Vitiligo is a long-term issue where growing skin patches lose their color. People of any age, gender, or ethnic group can be affected by it.

When melanocytes within the skin die off, the patches appear. The cells responsible for creating the skin pigment, melanin, which gives the skin its color and protects it from the UV rays of the sun, are melanocytes.

Globally, between 0.5 and 2 percent of individuals tend to be affected.

Important facts about vitiligo

  • People of any age, gender, or ethnicity can be affected by Vitiligo.
  • There is no treatment, and it is typically a lifelong disease.
  • It is unclear the exact cause, but it could be due to an autoimmune condition or a virus.
  • Vitiligo is not contagious.
  • In extreme cases, treatment choices may include UVA or UVB light exposure and skin depigmentation.
Vitiligo on a lady's face


Vitiligo is a skin condition in which skin patches lose their color.

The total skin area that can be affected by vitiligo varies between people. The eyes, the inside of the mouth, and hair can also be affected. In most cases, for the rest of the life of the person, the affected areas remain discolored.
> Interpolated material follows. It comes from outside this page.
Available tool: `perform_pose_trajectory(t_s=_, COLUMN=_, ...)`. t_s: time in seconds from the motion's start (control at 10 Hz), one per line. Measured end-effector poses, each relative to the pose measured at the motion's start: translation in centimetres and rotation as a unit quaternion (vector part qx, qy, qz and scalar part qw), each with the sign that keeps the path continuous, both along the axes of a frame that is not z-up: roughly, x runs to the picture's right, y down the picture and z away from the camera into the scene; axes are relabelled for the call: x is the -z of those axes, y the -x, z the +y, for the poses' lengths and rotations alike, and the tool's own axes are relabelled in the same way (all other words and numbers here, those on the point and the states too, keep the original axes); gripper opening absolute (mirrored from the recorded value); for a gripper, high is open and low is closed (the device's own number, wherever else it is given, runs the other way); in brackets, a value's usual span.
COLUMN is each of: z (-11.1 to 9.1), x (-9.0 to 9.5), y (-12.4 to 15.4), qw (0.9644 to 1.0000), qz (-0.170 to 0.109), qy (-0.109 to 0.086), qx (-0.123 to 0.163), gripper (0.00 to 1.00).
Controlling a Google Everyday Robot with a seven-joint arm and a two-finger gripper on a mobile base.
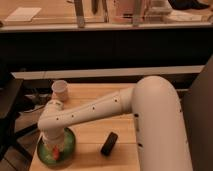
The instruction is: Place the pepper in the ceramic bowl
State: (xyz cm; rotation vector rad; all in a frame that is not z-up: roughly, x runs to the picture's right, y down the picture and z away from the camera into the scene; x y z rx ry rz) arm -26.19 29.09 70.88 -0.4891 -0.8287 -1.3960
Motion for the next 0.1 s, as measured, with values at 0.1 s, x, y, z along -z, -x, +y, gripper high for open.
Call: perform_pose_trajectory(t_s=0.1, z=-0.06, x=0.19, y=-0.09, qw=1.0000, qz=0.000, qy=0.000, qx=0.000, gripper=0.80)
The condition is photosensitive. This implies that sunlight would be more sensitive to the areas that are impacted than those that are not.

It is difficult to determine when, and by how much, the patches will spread. It could take weeks to spread, or the patches could stay stable for months or years.

In individuals with dark or tanned skin, the lighter patches appear to be more noticeable.


Vitiligo is defined by the American Academy of Dermatology (AAD) as’ more than a cosmetic concern.’ It is a health issue that requires medical attention.

A variety of remedies can help reduce the condition’s visibility.

Sunscreen Use

Sunscreen is recommended by the AAD because the lighter patches of the skin are extremely vulnerable to sunlight and can easily burn. On a suitable type, a dermatologist may advise.

UVB light phototherapy

A common treatment choice is exposure to ultraviolet B (UVB) lamps. Home treatment involves a small lamp and allows for more effective, everyday usage.

This would take 2 to 3 visits a week if the procedure is conducted in a clinic, and the treatment period will be longer.

UVB phototherapy can be used if there are white spots around large regions of the body. This requires full-body rehabilitation. In a hospital, it is completed.

Combined with other therapies, UVB phototherapy may have a beneficial impact on vitiligo. The result is not entirely predictable, however, and there is still no remedy that can fully re-pigment the skin.

UVA light phototherapy

In a health care environment, UVA treatment is normally performed. First, the patient takes a drug that increases the skin’s sensitivity to UV light. Then, the infected skin is exposed to high doses of UVA light in a series of treatments.

After 6 to 12 months of twice-weekly sessions, improvement will be apparent.

Skin camouflage

The patient will camouflage some of the white patches with color, cosmetic creams and makeup in cases of moderate vitiligo. They should pick tones that fit their skin features best.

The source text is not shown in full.